The top ProteinMPNN-generated sequence had ~55% identity to native lysostaphin. I folded it with ESMFold and it reproduces the same two-domain architecture. This is a demonstration of the degeneracy of the sequence-structure relationship more than half the sequence can change and the fold is preserved. From an engineering standpoint, this gives significant freedom to tune surface properties (charge, solubility, immunogenicity) while keeping the backbone intact.

jobname = "lysostaphin_MPNN"
sequence = "APTASANASFLNDYPFKTPFGPTPDGRFGGINYGVTFEMPVDTPVRAIATGKVEFAGYSEELEGLVVVIRLDDGVRILVYAHLSRLAVKPGDTVKAGQVIGYSGEPPPGLGPHLELILMVGAVSPENAINPLPFLEAAGYGQPPAAPTPEPGDGWKVDEKGIRWREETFTFTPNKDLTLRKNAPDKSEPVAGTLKAGESVTADKVYLYDNHLWIQFKDSNGNTVYLPIADYNPETKTFGPLYGTIT"

Part D: Group Brainstorm — Bacteriophage Engineering

Target: MS2 lysis protein L (75 amino acids, single-pass transmembrane protein) Goal chosen: Increased stability — easiest tier, and directly computationally tractable

Why stability?

L protein is tiny and fragile.
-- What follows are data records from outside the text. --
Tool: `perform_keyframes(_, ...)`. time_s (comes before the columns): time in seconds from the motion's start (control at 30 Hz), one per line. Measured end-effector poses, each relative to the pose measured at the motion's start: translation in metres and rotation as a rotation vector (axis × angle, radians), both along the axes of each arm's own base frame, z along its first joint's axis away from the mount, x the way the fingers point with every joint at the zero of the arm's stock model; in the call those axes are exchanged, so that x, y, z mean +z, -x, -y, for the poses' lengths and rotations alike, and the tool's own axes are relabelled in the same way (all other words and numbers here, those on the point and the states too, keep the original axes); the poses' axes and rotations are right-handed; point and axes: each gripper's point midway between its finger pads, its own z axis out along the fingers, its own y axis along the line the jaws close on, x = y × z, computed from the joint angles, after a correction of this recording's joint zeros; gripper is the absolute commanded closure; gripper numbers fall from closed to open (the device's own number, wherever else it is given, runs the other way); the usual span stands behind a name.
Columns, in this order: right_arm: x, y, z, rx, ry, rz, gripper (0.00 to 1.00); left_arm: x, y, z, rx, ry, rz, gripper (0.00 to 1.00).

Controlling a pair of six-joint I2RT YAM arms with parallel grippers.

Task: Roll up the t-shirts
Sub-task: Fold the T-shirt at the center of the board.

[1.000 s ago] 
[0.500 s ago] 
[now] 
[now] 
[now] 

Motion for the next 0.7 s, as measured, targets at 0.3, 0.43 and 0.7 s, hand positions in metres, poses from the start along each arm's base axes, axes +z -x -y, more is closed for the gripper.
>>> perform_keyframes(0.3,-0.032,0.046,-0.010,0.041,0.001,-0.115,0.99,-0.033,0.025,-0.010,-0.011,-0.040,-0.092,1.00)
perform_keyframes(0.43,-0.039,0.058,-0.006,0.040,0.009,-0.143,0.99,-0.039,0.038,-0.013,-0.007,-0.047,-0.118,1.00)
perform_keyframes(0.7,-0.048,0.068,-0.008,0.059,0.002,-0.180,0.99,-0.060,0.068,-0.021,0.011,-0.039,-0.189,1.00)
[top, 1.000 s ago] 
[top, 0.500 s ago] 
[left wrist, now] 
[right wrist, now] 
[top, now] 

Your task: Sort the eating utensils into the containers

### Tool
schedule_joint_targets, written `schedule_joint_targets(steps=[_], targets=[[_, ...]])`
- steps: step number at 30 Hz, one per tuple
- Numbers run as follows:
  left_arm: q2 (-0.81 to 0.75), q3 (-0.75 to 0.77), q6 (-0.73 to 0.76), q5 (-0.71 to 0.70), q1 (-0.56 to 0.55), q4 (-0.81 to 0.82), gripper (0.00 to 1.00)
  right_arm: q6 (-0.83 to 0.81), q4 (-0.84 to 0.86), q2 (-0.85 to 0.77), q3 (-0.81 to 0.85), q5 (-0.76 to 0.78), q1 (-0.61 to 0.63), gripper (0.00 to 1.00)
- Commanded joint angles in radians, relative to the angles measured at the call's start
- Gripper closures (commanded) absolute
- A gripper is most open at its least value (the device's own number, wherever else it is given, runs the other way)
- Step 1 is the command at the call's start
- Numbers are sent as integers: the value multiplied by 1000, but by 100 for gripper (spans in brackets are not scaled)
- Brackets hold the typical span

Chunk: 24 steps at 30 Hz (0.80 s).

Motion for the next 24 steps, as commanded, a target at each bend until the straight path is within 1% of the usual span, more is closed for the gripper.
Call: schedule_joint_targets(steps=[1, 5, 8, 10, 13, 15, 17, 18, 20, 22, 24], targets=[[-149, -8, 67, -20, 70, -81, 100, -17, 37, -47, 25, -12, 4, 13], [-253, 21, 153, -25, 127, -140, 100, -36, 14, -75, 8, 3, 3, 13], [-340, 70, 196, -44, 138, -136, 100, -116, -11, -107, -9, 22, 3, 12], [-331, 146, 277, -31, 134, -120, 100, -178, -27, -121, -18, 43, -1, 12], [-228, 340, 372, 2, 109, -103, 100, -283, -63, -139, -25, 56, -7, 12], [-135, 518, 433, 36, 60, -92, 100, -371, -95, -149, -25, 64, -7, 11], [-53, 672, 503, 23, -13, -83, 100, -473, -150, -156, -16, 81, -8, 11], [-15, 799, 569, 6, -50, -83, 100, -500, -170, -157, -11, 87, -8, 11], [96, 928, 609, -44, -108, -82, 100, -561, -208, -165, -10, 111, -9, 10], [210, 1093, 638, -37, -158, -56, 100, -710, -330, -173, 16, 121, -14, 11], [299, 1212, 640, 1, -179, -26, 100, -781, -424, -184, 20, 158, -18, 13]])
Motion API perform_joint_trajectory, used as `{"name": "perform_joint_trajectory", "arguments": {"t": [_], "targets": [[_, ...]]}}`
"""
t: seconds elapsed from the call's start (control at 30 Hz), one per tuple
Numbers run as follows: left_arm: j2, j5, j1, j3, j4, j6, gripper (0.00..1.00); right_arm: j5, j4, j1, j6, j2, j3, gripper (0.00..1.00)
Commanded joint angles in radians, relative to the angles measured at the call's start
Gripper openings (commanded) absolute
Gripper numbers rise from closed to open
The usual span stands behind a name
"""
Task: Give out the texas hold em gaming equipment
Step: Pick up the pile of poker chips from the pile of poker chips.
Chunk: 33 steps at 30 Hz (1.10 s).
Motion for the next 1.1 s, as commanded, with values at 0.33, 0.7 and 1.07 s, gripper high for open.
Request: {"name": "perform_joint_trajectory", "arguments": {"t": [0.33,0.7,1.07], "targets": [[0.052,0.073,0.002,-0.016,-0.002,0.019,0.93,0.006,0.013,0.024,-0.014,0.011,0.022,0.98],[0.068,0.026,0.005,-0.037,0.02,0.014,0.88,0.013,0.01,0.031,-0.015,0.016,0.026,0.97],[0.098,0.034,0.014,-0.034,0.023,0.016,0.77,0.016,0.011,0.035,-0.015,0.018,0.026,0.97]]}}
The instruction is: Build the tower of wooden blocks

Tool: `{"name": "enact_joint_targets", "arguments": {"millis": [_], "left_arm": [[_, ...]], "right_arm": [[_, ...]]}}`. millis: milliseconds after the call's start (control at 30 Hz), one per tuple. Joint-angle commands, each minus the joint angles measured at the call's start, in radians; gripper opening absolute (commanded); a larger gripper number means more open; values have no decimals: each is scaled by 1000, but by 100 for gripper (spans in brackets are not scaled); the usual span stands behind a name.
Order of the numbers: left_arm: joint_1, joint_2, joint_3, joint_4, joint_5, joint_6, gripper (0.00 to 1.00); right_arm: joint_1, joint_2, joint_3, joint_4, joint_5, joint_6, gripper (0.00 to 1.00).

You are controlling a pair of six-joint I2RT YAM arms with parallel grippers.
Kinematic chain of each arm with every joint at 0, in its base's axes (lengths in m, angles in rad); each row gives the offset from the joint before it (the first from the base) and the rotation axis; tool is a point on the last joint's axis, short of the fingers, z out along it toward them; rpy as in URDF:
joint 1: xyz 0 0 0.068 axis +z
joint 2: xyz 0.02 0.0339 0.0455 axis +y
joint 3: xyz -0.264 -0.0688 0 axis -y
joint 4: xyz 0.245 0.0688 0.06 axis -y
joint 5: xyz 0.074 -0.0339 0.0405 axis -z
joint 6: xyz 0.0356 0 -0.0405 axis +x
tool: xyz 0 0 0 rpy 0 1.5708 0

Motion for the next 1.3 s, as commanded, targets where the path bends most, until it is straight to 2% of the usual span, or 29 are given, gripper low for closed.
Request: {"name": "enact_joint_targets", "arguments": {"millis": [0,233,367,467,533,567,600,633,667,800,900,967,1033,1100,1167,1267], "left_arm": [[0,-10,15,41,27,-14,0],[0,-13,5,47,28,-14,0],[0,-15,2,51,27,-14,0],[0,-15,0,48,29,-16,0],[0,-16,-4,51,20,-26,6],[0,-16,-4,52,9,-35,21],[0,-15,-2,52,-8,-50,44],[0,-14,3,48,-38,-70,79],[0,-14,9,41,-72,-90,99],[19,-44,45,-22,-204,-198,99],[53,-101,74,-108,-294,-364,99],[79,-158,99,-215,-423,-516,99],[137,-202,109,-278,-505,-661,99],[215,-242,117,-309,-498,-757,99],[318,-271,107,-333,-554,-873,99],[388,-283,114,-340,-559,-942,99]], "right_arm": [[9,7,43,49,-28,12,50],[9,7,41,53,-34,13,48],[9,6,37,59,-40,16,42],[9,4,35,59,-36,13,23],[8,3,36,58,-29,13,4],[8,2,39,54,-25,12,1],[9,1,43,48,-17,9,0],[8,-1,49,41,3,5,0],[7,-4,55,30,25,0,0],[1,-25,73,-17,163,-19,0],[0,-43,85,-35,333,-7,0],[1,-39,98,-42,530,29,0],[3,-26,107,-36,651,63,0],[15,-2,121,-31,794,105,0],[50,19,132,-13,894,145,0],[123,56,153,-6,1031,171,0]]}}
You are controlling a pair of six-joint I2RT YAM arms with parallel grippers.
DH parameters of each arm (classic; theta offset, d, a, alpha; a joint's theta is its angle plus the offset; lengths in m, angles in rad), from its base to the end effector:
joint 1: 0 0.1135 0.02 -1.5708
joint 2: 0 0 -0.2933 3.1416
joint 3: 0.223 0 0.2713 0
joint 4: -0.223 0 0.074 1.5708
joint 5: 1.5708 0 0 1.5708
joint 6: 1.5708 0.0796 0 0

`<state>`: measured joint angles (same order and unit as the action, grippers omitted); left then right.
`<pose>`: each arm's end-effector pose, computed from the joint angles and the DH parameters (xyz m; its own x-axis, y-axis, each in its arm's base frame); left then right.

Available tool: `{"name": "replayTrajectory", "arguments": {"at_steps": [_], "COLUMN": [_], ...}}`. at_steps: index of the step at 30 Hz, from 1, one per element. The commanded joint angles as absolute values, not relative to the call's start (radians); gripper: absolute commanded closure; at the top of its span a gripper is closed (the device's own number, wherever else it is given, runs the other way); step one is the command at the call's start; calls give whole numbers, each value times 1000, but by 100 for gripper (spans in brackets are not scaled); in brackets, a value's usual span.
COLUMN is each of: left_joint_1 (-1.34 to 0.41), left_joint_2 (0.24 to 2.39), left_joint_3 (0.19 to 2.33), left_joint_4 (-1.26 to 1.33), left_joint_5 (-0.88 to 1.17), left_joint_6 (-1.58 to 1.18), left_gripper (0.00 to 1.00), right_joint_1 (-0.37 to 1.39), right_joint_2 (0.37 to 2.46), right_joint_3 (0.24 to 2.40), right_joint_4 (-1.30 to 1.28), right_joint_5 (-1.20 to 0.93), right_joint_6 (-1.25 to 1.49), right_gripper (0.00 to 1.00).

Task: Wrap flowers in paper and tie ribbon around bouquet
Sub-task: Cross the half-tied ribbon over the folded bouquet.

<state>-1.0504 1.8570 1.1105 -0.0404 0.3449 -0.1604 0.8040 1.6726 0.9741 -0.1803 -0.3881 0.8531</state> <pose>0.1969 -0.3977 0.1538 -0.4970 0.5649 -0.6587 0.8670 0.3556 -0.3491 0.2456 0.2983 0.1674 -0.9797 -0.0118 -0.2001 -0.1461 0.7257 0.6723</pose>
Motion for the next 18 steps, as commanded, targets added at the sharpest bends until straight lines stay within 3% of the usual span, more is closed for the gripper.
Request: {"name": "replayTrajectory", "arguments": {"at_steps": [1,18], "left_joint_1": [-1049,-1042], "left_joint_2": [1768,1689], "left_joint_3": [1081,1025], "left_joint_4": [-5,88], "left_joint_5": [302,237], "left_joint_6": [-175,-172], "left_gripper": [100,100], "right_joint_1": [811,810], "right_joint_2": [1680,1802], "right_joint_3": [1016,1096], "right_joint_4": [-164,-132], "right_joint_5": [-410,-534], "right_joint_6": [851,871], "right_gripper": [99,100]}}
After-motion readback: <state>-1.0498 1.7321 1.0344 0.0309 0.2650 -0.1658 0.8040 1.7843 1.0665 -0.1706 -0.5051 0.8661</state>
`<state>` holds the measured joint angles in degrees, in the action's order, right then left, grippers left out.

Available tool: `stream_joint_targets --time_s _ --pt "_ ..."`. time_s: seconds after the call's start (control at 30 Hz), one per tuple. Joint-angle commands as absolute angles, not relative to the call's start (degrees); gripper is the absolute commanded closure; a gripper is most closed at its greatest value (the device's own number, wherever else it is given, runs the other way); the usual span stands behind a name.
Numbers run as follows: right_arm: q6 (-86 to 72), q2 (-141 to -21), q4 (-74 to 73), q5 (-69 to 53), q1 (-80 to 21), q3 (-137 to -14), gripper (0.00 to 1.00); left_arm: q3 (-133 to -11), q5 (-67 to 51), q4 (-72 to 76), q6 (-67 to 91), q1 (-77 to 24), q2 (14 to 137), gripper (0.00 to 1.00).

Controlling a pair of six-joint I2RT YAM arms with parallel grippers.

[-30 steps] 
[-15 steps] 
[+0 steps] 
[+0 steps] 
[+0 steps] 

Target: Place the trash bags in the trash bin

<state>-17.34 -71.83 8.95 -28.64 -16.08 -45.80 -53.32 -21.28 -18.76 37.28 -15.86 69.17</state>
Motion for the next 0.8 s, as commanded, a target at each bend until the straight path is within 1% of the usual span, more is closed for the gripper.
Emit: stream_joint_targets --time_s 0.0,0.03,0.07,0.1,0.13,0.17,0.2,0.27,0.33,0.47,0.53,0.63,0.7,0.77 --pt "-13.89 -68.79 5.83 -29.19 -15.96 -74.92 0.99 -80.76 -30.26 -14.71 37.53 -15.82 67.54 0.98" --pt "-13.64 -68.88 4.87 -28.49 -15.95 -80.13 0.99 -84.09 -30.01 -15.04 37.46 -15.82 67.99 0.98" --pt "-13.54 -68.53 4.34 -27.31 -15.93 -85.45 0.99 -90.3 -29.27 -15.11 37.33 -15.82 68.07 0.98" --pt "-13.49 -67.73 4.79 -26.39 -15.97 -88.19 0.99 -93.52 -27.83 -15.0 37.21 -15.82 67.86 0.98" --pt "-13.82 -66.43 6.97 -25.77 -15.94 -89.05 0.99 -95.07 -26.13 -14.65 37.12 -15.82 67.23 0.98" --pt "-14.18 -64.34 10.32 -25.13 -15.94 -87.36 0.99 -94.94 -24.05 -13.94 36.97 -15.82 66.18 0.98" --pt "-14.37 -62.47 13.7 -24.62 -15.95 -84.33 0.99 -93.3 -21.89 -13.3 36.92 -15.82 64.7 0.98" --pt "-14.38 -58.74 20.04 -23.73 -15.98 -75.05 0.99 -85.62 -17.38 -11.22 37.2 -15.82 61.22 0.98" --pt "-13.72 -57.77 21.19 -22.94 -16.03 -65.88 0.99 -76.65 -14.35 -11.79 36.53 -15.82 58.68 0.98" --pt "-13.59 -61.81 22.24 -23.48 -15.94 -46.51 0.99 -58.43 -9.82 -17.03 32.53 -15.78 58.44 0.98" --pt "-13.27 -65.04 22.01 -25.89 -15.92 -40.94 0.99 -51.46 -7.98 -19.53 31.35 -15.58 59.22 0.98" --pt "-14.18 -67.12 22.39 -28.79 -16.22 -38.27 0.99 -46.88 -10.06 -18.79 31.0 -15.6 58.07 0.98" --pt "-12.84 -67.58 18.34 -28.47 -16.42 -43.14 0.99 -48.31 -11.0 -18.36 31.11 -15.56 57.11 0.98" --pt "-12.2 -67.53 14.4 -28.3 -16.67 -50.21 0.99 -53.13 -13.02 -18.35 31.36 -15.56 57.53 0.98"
It’s expressed late, needs to fold into the membrane rapidly, and any premature degradation reduces lysis efficiency and phage titre. A thermostable variant would be directly relevant to phage therapy — patients with bacterial infections often have fevers (39–40°C), and phage needs to function at body temperature under stress conditions.

Proposed pipeline:

MS2 L-protein sequence
        ↓
ESM2 Deep Mutational Scan
→ find positions tolerant to stabilising substitutions
→ flag and protect the DnaJ-binding interface (residues ~1–20)
        ↓
ProteinMPNN (inverse fold the transmembrane region)
→ bias toward hydrophobic residues at TM positions
→ lock DnaJ-contacting residues as wildtype
        ↓
ESMFold — validate predicted structures of top candidates
→ pLDDT improvement in TM region = proxy for stability gain
        ↓
AlphaFold2-Multimer (L protein + DnaJ J-domain)
→ confirm DnaJ interaction is preserved
→ ipTM as filter: candidates that disrupt DnaJ are rejected
        ↓
Rank by: stability gain × DnaJ interface preserved
Select top 3 for experimental plaque assay

Tools and rationale:

ESM2 DMS over FoldX: L protein has no solved crystal structure, only an AlphaFold model. ESM2 works from sequence directly and doesn’t need coordinates.
ProteinMPNN: directly redesigns TM segment with hydrophobicity constraints — more systematic than random mutagenesis.
AlphaFold-Multimer: non-negotiable check — a stable L protein that can’t interact with DnaJ is just a dead membrane peptide.

Potential pitfalls:

No crystal structure — everything runs on an AlphaFold model. Errors in the starting model propagate through the whole pipeline.
ESM2 and ProteinMPNN are trained mostly on soluble proteins. The transmembrane segment lives in a lipid bilayer — the model has limited training data for this environment. Predictions for TM residues should be treated cautiously.
L protein is only 75 residues. AlphaFold-Multimer ipTM scores for such small proteins against the much larger DnaJ can be poorly calibrated — use it for ranking, not as an absolute cutoff.